Highlighting the example of forestry, the SGA and Mountaineering Scotland pointed out that successive Scottish administrations have published detailed forestry strategies and targets, with 10,000 hectares of new planting earmarked to take place each year until 2022.

While neither opposed well sited, planned tree planting, both questioned whether enough weight was being given to the significant changes this will have on the landscape, whether the dramatic open views and vistas, regarded as iconic of Scotland, might disappear.

Both bodies welcome Scottish Natural Heritage’s preparatory work on scoping a strategic vision for the uplands, arguing that, without such a vision, key areas may be given up to agriculture, energy and afforestation, with insufficient attention paid to what is being lost.

They are now seeking a meeting with the Ms Cunningham to discuss what they see as a “failure to join up what is required from the land to meet forestry targets and what we might want to keep in terms of internationally rare and valuable landscapes and ecosystems.”

Mountaineering Scotland president Mike Watson said: “The SGA and ourselves have different views on a number of issues, but we have a common interest in the development of a land use policy that will protect the landscapes that we both value.

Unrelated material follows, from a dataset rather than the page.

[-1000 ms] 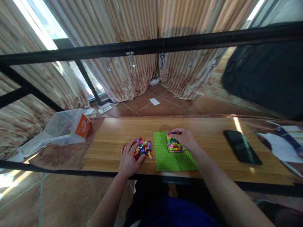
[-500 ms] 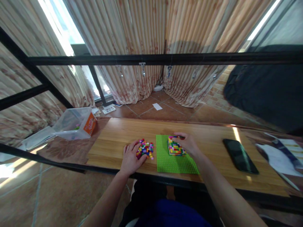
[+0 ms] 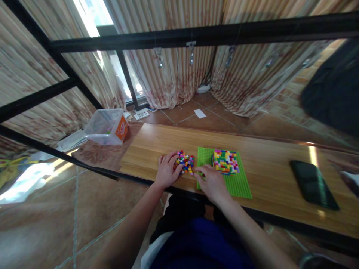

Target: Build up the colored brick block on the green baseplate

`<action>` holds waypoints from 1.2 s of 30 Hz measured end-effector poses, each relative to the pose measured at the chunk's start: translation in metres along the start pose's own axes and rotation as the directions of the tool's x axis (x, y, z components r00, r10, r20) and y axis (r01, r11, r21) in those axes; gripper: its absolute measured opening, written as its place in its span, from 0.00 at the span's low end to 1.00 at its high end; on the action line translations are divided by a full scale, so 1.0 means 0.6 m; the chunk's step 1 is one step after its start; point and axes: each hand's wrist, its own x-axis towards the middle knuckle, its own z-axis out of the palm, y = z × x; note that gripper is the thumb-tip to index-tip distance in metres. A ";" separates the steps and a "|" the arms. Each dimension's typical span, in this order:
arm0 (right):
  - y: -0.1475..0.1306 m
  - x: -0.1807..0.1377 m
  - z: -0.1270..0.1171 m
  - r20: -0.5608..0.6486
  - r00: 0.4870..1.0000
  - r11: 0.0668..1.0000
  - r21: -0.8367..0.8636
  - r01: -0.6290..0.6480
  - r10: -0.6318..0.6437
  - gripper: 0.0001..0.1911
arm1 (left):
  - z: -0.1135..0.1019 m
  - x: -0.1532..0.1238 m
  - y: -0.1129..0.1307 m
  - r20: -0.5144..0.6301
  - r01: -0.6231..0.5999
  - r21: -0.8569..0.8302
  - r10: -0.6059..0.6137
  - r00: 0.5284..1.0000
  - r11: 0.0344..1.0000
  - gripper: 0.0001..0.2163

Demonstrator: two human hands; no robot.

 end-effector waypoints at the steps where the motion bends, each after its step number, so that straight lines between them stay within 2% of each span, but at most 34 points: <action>1: -0.006 0.001 0.012 0.033 0.999 0.998 -0.063 -0.002 0.004 0.11 | 0.000 0.000 0.000 -0.001 -0.002 0.002 0.002 1.000 1.000 0.19; 4: -0.016 0.006 0.036 0.085 0.995 0.978 -0.206 -0.027 0.045 0.10 | 0.000 0.000 -0.001 0.000 -0.002 0.004 0.002 1.000 1.000 0.19; 7: -0.018 0.011 0.044 0.092 0.992 0.962 -0.269 -0.055 0.083 0.07 | -0.001 0.001 0.001 0.005 0.006 0.004 -0.006 1.000 1.000 0.20; 17: -0.011 0.023 0.059 0.122 0.992 0.976 -0.219 -0.015 0.042 0.11 | 0.003 0.001 -0.006 0.004 -0.003 0.011 0.003 1.000 1.000 0.20; 21: -0.011 0.023 0.057 0.099 0.995 0.982 -0.190 -0.012 0.031 0.13 | 0.002 0.002 -0.006 -0.002 -0.014 0.018 0.014 1.000 1.000 0.20; 24: -0.010 0.019 0.039 0.046 0.999 0.993 -0.122 -0.004 0.010 0.13 | 0.000 0.002 -0.005 0.002 -0.021 0.020 0.021 1.000 1.000 0.20; 28: 0.003 0.023 -0.011 -0.082 0.997 1.000 0.006 -0.013 0.013 0.13 | -0.001 0.003 -0.004 0.007 -0.009 0.015 0.009 1.000 1.000 0.19; 32: 0.045 0.045 -0.064 -0.237 0.970 0.994 0.109 -0.031 0.056 0.12 | 0.001 0.002 -0.005 0.005 -0.001 0.002 0.001 1.000 1.000 0.20; 36: 0.099 0.072 -0.086 -0.280 0.954 0.990 0.124 -0.071 0.103 0.13 | 0.001 0.002 -0.004 -0.011 -0.010 -0.007 0.009 1.000 1.000 0.19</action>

“We hope that a joint approach to the Scottish Government from our two organisations will demonstrate the wide ranging concern over this issue, and the need for development of a coherent policy that takes into account the views of all interested parties.

SGA chairman Alex Hogg said: “Recent dialogue between both organisations established a great deal of common ground when it came to the pride our respective memberships have in the land, but also their worries about upland landscapes and how different they may look, in the not too distant future, if we don’t have a landscape policy which gives them the emphasis required. We have lost so much open moorland since the 1940s and a narrow view, now, may fail what we have left.”